_Task statement_
Go through the data and copy each line where the string "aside" appears.

■ ■ ■ ■ ■ ■ ■

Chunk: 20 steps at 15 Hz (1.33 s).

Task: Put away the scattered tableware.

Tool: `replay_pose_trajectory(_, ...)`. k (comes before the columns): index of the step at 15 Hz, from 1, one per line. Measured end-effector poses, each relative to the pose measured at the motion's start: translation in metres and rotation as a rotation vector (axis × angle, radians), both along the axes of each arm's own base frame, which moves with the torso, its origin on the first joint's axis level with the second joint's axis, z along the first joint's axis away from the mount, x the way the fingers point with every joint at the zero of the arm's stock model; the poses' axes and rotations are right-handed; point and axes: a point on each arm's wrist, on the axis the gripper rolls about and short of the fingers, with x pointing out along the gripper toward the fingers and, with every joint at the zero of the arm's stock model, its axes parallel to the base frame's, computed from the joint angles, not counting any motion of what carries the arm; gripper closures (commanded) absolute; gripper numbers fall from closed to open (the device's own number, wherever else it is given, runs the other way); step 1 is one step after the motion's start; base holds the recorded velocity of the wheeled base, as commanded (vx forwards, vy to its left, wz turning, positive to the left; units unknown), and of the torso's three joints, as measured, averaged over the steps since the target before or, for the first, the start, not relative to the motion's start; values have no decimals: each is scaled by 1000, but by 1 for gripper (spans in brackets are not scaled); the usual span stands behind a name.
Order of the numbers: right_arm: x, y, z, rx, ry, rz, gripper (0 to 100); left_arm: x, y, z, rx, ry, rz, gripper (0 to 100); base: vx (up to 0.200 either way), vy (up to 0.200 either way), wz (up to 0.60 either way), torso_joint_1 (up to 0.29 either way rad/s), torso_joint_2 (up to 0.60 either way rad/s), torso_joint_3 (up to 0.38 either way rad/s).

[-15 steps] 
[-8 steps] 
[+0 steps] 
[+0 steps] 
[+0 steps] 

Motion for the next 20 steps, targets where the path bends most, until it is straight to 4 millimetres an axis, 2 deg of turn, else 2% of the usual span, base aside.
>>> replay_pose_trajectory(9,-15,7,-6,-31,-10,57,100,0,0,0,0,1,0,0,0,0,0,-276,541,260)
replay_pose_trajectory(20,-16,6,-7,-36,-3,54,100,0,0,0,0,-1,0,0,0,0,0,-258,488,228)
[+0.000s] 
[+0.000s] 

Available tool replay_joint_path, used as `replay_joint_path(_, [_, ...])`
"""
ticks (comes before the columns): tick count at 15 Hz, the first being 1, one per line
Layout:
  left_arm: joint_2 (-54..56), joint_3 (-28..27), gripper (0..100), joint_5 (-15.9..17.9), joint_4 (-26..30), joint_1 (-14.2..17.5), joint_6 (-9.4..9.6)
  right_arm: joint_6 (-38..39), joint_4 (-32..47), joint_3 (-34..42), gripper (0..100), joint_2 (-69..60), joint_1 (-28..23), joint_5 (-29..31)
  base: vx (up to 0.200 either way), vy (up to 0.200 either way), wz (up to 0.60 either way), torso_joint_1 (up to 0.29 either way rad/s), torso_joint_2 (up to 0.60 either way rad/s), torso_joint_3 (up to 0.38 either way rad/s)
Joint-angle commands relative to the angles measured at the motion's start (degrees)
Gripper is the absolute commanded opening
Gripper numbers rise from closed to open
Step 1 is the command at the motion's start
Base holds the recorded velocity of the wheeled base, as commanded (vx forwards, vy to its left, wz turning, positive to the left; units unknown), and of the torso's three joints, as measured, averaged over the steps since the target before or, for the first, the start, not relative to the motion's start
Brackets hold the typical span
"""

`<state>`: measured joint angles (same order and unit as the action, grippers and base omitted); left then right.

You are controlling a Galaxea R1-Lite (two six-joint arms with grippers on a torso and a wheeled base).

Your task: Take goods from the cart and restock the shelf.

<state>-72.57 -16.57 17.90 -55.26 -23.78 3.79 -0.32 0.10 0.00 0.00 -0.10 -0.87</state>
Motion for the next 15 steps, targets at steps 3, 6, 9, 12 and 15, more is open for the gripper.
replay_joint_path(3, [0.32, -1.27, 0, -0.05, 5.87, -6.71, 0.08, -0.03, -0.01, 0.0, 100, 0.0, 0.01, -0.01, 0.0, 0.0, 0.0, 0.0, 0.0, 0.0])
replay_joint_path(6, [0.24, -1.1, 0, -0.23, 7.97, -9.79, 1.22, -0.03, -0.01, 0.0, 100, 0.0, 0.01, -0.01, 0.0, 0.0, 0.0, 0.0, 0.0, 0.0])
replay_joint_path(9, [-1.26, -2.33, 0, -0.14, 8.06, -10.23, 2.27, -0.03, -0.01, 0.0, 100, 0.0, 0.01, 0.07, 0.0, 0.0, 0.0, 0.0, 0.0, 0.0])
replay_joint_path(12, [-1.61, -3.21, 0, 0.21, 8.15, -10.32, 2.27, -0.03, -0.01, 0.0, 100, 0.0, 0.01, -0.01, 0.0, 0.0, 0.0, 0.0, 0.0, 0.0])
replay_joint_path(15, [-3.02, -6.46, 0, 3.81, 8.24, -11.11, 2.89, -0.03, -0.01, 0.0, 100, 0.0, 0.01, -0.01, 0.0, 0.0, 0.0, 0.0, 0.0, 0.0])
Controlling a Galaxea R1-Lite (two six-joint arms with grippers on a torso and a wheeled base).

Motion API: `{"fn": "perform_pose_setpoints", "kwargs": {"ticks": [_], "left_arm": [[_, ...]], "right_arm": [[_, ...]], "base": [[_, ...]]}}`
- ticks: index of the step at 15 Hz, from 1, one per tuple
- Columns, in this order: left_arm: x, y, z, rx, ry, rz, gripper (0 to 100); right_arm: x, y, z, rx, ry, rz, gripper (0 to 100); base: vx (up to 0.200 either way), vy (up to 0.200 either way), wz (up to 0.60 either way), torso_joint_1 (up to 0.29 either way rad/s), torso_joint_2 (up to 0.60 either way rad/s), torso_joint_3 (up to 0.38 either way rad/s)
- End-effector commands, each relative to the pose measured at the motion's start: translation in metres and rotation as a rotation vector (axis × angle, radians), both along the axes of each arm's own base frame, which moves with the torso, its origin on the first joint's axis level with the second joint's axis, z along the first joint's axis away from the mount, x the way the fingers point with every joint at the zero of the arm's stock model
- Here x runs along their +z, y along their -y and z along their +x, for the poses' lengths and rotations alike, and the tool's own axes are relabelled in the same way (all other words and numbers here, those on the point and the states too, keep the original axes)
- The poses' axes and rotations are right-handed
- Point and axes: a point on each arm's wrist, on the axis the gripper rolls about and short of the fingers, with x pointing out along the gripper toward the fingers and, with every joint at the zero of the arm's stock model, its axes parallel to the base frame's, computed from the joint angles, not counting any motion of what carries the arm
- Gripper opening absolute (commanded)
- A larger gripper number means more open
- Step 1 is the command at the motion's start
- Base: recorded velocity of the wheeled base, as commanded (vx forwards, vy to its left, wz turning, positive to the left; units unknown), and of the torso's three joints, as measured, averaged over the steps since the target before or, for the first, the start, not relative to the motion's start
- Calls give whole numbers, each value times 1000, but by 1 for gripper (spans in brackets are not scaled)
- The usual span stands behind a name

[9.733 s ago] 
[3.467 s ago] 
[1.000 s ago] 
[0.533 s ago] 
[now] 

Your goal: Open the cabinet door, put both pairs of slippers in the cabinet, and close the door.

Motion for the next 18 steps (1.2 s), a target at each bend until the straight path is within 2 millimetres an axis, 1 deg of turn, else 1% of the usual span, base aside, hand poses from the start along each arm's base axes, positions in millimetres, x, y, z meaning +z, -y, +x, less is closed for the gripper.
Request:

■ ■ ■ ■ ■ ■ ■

_Final answer_
Motion for the next 20 steps, targets where the path bends most, until it is straight to 4 millimetres an axis, 2 deg of turn, else 2% of the usual span, base aside.
Motion for the next 18 steps (1.2 s), a target at each bend until the straight path is within 2 millimetres an axis, 1 deg of turn, else 1% of the usual span, base aside, hand poses from the start along each arm's base axes, positions in millimetres, x, y, z meaning +z, -y, +x, less is closed for the gripper.

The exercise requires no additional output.